Hello,
What does it mean to be an ordered field? I can't find a definition in my Abstract Algebra book, nor in Wolfram.
Thanks,
Yvonne
a (linearly or totally) ordered field is a field F with an order "<" such that the trichotomy rule holds:
exactly one of the following is true for all a,b in F
a) a < b
b) b < a
c) a = b
furthermore, the order has to "respect addition and positivity":
a ≤ b implies a + c ≤ b + c, for all a,b,c in F (< is compatible with +)
0 ≤ a and 0 ≤ b implies 0 ≤ ab (< defines a set of positive elements closed under multiplication)
in particular, an ordered field must be of characteristic 0, since an order cannot be defined on a field of finite characteristic.
examples of ordered fields: Q, Q(√2), the field of algebraic real numbers, and R. among ordered fields, Q is minimal, any ordered field
contains a subfield isomorphic to the rationals.

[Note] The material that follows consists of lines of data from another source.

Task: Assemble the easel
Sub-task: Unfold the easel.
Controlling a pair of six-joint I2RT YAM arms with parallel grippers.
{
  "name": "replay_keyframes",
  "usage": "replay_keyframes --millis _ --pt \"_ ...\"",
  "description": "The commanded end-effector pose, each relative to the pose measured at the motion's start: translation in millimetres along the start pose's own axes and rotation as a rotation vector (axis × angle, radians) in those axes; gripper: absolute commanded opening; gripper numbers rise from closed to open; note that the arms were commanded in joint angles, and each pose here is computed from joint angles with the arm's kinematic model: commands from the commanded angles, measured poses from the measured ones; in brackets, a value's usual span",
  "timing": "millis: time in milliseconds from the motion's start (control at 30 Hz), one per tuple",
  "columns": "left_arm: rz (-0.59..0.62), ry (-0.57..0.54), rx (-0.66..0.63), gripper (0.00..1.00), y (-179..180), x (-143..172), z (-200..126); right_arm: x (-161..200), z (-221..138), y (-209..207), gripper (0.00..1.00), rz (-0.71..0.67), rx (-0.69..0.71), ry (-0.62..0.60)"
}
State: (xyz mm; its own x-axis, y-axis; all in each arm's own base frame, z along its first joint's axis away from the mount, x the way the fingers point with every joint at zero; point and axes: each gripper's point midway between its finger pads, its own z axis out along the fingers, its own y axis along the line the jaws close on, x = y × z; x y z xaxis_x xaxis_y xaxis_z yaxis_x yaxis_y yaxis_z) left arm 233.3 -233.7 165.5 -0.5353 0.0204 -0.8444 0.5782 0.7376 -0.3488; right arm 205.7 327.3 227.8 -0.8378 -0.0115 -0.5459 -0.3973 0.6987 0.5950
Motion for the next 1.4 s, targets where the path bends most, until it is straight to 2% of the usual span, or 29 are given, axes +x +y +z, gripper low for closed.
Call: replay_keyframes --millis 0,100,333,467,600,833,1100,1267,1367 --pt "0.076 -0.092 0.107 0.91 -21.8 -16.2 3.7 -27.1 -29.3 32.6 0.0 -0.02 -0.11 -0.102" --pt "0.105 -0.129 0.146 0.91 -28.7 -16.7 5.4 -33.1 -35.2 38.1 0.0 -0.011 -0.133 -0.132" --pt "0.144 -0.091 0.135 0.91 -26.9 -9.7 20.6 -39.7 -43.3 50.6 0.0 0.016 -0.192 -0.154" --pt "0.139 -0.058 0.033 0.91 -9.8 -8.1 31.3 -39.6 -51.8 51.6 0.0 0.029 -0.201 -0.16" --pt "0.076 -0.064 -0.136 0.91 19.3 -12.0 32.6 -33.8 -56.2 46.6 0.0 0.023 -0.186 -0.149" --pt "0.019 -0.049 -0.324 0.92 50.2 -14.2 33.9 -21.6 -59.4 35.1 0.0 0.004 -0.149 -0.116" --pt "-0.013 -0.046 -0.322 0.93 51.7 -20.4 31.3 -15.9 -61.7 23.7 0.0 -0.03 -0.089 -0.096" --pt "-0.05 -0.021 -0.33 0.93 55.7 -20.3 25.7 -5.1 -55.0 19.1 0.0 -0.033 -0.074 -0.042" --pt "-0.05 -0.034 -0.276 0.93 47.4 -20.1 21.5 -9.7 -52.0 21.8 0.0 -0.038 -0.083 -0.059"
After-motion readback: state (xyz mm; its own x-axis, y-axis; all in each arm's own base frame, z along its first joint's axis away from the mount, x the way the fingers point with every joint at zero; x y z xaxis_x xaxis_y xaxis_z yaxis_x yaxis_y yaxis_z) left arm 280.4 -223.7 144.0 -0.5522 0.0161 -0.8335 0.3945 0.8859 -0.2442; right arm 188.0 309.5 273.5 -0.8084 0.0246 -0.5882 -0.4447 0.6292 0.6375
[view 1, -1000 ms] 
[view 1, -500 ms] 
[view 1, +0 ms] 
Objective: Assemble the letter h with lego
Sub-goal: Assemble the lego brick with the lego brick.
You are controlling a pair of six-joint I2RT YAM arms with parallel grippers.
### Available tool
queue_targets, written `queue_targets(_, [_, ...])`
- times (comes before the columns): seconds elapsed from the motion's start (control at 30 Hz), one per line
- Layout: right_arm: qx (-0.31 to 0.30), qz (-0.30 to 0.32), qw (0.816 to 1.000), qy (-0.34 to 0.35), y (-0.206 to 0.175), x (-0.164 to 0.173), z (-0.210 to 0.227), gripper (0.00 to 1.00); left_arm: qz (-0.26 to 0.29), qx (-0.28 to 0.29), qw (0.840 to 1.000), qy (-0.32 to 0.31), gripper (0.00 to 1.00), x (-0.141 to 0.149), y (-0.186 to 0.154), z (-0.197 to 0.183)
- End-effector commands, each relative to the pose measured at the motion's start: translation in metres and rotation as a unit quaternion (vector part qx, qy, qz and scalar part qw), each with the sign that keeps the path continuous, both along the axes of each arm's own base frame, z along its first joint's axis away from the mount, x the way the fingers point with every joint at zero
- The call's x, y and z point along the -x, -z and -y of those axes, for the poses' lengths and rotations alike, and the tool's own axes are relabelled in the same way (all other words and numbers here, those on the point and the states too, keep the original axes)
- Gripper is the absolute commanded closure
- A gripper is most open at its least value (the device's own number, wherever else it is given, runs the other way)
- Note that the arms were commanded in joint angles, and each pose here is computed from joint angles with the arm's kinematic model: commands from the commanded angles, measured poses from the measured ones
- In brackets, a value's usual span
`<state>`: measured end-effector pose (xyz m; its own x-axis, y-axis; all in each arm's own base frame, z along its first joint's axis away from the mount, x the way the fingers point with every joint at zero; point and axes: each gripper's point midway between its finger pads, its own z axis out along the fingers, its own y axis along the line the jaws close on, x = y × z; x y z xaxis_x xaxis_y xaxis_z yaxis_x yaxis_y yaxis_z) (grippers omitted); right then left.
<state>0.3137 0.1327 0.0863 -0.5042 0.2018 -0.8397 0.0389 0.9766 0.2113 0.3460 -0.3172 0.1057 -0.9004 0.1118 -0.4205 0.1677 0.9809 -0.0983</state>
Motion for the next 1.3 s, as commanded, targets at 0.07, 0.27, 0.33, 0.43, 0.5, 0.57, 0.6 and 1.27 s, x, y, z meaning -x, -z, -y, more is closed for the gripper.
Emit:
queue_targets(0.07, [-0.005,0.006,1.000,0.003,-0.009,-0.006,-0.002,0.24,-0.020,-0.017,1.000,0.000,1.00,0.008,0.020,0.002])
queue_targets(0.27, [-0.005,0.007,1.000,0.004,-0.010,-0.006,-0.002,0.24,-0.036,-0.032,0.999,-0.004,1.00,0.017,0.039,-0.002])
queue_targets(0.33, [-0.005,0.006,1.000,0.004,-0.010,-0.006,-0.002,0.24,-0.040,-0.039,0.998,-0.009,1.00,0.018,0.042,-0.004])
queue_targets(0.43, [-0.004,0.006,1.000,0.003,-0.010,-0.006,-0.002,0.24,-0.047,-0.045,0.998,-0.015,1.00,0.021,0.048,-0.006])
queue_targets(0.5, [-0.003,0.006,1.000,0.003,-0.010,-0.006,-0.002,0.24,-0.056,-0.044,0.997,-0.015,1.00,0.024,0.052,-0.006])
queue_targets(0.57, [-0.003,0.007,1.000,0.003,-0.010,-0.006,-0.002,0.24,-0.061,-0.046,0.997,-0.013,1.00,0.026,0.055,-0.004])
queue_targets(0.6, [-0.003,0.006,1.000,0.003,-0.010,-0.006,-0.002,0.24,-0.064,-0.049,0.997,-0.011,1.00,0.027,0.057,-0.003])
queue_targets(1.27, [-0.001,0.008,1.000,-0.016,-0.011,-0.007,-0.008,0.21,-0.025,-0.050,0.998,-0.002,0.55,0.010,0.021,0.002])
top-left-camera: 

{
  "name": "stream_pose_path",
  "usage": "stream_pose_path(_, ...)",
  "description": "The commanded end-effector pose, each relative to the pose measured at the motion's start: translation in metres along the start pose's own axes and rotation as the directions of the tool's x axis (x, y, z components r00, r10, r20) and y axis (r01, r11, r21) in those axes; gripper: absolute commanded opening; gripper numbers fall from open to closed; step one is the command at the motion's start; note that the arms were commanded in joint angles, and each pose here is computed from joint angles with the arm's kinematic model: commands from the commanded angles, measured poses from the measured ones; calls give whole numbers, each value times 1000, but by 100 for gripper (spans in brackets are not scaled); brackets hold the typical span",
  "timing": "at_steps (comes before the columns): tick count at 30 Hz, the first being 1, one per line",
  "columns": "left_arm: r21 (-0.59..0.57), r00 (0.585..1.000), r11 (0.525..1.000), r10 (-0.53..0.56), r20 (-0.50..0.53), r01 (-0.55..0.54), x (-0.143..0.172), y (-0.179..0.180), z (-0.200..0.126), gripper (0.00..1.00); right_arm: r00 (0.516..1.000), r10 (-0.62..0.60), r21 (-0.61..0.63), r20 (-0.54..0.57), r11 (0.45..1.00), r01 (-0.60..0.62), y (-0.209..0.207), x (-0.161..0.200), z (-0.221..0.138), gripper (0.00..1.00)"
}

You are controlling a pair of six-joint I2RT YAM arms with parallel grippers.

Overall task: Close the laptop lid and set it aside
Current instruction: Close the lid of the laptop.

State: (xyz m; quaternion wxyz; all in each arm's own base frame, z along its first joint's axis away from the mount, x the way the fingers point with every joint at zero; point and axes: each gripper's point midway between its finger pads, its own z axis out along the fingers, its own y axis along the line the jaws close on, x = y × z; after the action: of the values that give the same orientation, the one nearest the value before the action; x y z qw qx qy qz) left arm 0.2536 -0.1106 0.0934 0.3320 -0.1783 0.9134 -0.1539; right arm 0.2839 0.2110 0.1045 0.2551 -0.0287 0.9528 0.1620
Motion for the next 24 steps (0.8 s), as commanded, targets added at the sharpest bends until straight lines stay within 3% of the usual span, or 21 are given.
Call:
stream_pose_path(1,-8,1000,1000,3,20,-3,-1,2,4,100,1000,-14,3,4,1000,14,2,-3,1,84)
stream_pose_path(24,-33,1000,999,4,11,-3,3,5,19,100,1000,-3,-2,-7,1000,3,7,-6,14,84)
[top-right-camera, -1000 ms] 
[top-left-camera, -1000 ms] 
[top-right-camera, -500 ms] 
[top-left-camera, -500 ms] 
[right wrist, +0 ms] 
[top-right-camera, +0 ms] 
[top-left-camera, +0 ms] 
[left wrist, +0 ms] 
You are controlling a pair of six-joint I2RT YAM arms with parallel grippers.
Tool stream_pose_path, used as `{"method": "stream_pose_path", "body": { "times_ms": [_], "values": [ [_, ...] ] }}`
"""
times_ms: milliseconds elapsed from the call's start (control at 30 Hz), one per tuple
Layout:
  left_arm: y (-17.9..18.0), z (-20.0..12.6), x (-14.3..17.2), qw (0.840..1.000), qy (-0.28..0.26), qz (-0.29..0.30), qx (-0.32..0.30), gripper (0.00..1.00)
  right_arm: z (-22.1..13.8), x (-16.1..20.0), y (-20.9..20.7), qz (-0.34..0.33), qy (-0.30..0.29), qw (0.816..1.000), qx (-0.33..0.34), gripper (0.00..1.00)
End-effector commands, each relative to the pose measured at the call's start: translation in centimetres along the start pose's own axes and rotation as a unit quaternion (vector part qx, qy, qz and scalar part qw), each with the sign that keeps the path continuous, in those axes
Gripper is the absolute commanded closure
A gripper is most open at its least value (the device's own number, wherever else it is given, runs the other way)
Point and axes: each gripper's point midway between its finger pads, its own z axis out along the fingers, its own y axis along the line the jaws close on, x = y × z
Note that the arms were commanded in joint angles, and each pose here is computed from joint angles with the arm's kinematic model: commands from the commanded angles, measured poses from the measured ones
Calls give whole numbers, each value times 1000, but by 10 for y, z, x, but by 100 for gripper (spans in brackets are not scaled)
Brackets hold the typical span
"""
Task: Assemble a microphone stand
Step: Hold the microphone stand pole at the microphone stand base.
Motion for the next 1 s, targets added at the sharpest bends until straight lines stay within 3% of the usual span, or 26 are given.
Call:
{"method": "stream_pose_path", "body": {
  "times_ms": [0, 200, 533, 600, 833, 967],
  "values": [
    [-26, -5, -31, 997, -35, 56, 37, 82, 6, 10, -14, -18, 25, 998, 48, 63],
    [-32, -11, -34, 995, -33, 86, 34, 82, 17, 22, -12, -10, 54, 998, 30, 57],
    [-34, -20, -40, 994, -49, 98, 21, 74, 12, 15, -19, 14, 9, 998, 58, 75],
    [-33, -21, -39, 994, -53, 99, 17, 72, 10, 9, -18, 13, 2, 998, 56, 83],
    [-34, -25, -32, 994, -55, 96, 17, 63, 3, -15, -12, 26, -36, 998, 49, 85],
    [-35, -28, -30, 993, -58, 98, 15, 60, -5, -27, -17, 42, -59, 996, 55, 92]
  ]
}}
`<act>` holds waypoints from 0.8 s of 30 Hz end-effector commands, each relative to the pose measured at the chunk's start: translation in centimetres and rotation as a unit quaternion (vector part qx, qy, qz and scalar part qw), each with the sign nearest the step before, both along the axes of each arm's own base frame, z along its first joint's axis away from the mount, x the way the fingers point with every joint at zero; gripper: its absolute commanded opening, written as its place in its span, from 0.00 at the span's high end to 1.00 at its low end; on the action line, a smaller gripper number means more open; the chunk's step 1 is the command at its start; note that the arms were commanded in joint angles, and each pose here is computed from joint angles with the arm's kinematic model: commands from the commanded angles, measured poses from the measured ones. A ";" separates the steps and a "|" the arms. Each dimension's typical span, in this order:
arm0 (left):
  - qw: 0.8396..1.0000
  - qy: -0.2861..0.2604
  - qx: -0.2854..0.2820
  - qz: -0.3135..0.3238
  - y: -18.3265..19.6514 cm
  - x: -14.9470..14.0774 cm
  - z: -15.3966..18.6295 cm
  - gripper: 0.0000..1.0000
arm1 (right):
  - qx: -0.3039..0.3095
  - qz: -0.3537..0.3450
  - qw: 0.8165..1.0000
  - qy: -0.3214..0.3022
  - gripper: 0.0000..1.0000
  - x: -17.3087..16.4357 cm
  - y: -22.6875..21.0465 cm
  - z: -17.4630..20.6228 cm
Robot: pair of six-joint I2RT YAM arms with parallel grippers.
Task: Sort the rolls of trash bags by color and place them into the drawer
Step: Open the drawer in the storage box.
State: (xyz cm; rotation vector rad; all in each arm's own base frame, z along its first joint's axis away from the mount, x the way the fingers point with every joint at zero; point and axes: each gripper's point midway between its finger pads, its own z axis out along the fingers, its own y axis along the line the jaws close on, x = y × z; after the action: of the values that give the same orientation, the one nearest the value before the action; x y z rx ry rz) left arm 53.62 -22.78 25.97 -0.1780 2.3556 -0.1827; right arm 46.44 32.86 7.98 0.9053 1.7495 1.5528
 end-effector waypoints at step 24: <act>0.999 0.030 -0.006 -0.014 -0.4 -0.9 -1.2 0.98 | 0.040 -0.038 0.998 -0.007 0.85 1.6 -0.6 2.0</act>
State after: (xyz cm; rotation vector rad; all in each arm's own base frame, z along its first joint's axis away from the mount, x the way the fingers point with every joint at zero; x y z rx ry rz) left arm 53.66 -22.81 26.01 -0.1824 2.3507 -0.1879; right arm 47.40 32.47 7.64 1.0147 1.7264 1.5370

some definitions instead define a set of "prepositive elements" P:
if x,y are in P, then x+y and xy are in P
for all x in F, x^2 is in P
-1 is not in P
if F = P U -P, then the elements in P - {0} are called "positive elements" and one defines the order by:
a < b iff b - a is in P. the advantage of this definition is that the ordering is defined in terms of the algebraic structure,
rather than considering a dual algebraic/preordered set from the beginning.